Measured phase functions for the six sizes fractions of Arizona Dust, ranging between 2 µm and 30 µm, are shown in Figure 1, along with Petzold’s mean phase functions as a reference. The general trend in these observations is as expected: larger particles become more strongly peaked in the near-forward angles. Larger particles also appear to exhibit enhanced scattering compared to smaller particles, and in all cases, the measured phase functions had greatly enhanced scattering in the mid angles (~40−100°) compared with the Petzold phase functions. The 2–4.5 and 2–6 µm samples appear smooth as functions of angle, while the larger sizes present increasingly obvious inflection points in near-forward angles less than ~20°. The shapes of the measured phase functions are similar to theoretical predictions to first order (not shown), however, the structure presented in the near-forward angles mentioned above appears muted compared to Mie theory, not surprising from previous measurements of near-forward scattering by irregular mineral particles [3]. The most striking difference between the measured and theoretical phase functions is the enhancement at mid angles.

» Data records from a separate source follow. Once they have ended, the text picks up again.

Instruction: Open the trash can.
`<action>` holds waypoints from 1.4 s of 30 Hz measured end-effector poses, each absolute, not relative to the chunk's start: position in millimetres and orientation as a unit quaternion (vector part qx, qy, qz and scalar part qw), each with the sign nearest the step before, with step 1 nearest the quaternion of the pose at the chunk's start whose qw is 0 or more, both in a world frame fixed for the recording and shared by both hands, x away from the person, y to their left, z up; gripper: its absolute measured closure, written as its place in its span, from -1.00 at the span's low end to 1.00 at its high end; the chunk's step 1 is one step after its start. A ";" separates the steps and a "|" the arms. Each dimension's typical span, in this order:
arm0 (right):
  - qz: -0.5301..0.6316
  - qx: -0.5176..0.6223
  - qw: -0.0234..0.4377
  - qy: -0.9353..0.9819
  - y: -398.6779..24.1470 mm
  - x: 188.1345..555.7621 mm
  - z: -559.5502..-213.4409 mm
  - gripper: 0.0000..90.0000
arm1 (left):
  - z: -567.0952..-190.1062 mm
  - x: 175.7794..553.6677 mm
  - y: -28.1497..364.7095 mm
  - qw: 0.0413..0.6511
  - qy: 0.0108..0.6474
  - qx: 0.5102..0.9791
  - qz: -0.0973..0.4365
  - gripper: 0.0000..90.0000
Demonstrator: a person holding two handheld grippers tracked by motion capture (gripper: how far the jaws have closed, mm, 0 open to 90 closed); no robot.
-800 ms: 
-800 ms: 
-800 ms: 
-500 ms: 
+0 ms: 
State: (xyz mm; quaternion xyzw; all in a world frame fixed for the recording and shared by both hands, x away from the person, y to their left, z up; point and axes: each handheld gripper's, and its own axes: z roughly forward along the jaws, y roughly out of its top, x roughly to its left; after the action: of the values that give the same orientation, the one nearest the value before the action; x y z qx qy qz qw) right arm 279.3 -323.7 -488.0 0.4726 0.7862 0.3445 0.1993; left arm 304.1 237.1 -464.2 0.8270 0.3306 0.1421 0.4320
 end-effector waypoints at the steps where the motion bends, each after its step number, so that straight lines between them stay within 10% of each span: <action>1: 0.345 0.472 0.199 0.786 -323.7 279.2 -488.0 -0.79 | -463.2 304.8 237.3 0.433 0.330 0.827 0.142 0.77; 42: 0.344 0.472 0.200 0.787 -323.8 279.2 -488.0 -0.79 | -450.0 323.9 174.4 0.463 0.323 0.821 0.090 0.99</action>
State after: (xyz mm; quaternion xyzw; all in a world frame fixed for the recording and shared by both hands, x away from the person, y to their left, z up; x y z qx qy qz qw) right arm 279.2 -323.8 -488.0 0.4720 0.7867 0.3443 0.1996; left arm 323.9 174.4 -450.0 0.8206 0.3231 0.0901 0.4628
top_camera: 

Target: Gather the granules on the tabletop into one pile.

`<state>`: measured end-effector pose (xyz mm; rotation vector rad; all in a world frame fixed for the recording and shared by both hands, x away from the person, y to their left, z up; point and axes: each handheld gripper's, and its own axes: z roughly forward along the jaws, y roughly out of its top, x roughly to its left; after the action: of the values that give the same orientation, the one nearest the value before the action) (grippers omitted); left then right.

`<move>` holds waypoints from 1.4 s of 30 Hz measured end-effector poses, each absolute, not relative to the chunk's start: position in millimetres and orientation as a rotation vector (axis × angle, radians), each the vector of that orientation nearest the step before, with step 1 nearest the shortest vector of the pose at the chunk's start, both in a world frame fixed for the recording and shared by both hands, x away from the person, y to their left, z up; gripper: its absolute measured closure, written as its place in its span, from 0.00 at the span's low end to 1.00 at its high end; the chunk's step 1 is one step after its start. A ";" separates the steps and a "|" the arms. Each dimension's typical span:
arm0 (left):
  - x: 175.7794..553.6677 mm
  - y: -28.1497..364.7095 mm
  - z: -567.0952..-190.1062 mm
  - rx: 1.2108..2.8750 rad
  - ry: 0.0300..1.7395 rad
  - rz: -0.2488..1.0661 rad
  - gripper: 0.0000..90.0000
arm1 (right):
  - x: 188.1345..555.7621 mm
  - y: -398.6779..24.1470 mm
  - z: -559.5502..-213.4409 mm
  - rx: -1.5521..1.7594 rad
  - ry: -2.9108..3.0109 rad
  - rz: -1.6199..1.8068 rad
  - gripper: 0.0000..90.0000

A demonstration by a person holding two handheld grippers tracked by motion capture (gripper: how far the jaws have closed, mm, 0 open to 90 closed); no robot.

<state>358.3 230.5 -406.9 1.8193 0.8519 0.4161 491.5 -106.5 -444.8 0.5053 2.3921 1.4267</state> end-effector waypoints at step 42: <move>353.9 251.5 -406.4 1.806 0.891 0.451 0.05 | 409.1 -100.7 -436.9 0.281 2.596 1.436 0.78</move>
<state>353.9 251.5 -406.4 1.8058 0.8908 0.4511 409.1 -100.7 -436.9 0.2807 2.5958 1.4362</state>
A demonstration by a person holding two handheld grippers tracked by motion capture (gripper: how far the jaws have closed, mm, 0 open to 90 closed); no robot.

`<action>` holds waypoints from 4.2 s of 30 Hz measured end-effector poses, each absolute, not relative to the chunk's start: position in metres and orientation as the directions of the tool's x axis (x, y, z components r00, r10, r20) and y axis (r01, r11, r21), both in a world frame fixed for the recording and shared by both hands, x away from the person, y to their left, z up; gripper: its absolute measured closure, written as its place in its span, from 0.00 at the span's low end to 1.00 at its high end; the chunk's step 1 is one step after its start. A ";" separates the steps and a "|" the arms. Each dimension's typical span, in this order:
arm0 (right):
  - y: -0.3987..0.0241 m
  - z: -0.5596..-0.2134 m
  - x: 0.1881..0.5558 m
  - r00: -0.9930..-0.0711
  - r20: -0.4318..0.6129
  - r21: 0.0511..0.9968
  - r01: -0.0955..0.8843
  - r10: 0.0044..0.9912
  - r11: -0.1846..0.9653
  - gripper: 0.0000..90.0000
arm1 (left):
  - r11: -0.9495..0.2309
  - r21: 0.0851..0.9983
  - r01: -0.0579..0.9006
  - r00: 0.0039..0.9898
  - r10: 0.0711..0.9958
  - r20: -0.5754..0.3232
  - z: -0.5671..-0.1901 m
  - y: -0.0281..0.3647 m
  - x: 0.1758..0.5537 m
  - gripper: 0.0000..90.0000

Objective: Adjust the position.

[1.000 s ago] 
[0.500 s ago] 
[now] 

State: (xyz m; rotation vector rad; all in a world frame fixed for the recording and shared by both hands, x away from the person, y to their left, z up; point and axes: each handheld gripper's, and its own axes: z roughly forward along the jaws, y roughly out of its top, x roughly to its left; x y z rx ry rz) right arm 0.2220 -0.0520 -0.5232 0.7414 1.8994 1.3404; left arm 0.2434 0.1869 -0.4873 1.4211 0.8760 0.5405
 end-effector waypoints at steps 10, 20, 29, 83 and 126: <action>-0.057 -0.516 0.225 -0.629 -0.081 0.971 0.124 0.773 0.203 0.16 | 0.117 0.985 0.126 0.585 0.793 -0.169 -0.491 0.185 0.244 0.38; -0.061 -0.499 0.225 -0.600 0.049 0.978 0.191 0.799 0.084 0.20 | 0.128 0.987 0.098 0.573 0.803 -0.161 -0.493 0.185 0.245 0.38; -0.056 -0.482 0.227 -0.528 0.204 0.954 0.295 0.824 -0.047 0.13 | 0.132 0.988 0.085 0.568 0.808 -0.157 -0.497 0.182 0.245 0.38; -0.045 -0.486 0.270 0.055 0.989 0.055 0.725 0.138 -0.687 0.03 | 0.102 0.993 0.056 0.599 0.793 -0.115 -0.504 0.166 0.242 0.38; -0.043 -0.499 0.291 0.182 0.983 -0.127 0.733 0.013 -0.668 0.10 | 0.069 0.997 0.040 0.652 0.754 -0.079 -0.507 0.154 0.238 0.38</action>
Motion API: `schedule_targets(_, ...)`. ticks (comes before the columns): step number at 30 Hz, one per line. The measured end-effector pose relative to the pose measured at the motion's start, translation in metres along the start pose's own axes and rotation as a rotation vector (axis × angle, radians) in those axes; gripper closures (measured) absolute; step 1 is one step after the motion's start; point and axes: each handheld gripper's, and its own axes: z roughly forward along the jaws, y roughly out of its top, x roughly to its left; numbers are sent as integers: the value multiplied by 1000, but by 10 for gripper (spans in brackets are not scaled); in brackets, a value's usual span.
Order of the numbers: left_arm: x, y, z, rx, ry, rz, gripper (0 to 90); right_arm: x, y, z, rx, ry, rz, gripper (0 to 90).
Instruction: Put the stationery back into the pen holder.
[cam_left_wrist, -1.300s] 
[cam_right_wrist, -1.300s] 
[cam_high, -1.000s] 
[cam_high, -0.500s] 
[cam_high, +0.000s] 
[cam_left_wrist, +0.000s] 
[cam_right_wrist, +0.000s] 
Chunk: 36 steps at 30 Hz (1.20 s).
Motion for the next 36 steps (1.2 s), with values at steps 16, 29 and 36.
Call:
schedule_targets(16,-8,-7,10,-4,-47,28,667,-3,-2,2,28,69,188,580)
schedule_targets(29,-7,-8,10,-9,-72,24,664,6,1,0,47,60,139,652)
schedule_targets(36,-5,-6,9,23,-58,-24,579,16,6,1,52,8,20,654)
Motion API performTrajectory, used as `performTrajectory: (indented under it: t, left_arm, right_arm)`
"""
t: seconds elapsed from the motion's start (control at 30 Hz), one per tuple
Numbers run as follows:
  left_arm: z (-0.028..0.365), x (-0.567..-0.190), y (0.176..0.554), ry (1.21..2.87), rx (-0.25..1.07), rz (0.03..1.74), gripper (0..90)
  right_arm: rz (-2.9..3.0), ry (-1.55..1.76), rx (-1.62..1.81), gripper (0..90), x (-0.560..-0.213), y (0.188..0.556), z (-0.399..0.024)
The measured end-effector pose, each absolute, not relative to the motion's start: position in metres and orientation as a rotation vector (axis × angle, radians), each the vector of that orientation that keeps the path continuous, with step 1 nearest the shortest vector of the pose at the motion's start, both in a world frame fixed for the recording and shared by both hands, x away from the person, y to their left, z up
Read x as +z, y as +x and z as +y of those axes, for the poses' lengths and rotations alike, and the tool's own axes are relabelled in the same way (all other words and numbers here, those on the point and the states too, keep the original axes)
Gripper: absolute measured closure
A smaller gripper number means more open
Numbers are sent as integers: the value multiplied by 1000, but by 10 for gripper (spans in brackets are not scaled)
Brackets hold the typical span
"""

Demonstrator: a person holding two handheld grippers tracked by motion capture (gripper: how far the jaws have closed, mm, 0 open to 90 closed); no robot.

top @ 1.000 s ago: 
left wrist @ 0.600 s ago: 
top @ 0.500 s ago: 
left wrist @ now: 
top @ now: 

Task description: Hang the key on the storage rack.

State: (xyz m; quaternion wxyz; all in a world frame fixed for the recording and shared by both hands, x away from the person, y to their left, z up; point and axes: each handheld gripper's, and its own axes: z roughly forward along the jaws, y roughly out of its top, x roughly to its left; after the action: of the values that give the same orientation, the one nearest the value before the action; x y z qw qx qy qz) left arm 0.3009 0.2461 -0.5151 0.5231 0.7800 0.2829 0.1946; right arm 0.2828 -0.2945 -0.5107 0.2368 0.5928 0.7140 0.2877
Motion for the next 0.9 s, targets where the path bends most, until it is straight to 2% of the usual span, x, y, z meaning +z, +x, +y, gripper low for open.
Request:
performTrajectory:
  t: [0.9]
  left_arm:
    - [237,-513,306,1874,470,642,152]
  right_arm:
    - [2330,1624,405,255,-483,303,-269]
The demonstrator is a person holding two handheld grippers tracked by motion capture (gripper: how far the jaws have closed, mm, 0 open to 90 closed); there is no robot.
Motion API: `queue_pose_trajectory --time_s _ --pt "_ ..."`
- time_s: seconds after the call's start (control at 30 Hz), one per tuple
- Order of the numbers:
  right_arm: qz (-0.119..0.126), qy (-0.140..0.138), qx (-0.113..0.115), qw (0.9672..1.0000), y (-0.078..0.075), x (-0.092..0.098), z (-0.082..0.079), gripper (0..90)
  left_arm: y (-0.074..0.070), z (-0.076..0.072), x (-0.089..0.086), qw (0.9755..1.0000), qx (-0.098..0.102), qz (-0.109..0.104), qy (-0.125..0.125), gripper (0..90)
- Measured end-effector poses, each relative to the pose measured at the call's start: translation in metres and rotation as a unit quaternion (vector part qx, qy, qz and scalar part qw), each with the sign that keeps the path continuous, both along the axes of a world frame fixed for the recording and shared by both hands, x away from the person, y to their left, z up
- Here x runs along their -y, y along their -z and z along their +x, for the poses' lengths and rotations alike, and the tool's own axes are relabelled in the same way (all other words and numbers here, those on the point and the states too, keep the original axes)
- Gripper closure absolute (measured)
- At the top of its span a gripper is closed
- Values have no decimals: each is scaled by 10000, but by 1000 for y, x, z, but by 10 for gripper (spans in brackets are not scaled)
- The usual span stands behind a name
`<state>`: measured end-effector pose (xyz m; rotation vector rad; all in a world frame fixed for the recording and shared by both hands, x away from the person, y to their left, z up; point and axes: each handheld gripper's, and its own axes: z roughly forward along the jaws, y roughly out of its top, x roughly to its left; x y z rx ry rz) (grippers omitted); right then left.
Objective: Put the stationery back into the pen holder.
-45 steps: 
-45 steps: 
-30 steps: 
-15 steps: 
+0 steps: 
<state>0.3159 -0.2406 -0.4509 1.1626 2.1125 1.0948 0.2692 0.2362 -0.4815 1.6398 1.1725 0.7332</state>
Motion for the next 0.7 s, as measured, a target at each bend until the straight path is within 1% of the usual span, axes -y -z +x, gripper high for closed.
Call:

Measured depolarization P_{12} was significantly different from theoretical predictions (not shown). Particle shape and possibly composition appear to have drastic effects on the depolarization. Observed P_{12} had smooth shapes and minima between 100−125°, in contrast with previous measurements on phytoplankton, silts, and ocean waters that typically had minima near 90° [8].

Figure 1 – Measured phase functions (normalized to magnitude at 10°) for the PTI Arizona Dust size fractions: 2–4.5 µm (blue), 2–6 µm (yellow), 4–8 µm (red), 6–11 µm (magenta), 10–20 µm (cyan), and 20-30 µm (green). Petzold [1972] mean phase functions for clear, coastal, and turbid waters are shown in black dashed. |

**References**

[1] C. F. Bohren and S. B. Singham, “Backscattering by nonspherical particles: A review of methods and suggested new approaches,” *Journal of Geophysical Research*, vol. 96, no. D3, pp. 5269–5277, 1991.

[2] I. G. Droppo, “Rethinking what constitutes suspended sediment,” *Hydrological Processes*, vol. 15, no. 9, pp. 1551–1564, Jun. 2001.

[3] Y. C. Agrawal and O. A. Mikkelsen, “Empirical forward scattering phase functions from 0.08 to 16 deg. for randomly shaped terrigenous 1-21 μm sediment grains,” *Optics Express*, vol. 17, no. 11, pp. 8805–8814, May 2009.

[4] W. R. Clavano, E. Boss, and L. Karp-Boss, “Inherent optical properties of non-spherical marine-like particles — from theory to observation,” *Oceanography and Marine Biology: An Annual Review*, vol. 45, pp. 1–38, 2007.

[5] Ø. Svensen, J. J. Stamnes, M. Kildemo, L. M. S. Aas, S. R. Erga, and Ø. Frette, “Mueller matrix measurements of algae with different shape and size distributions,” *Applied optics*, vol. 50, no. 26, pp. 5149–57, Sep. 2011.

[6] R. Killinger and R. Zerull, “Effects of shape and orientation to be considered for optical particle sizing,” in *Optical Particle Sizing: Theory and Practice*, G. Gouesbet and G. Gréhan, Eds. Plenum Press, 1988, pp. 419–429.

[7] T. J. Petzold, “Volume scattering functions for selected ocean waters,” 1972.

[8] H. Volten, J. F. De Haan, J. W. Hovenier, R. Schreurs, W. Vassen, F. Charlton, and R. Wouts, “Laboratory measurements of angular distributions of light scattered by phytoplankton and silt,” *Limnology and Oceanography*, vol. 43, no. 6, pp. 1180–1197, 1998.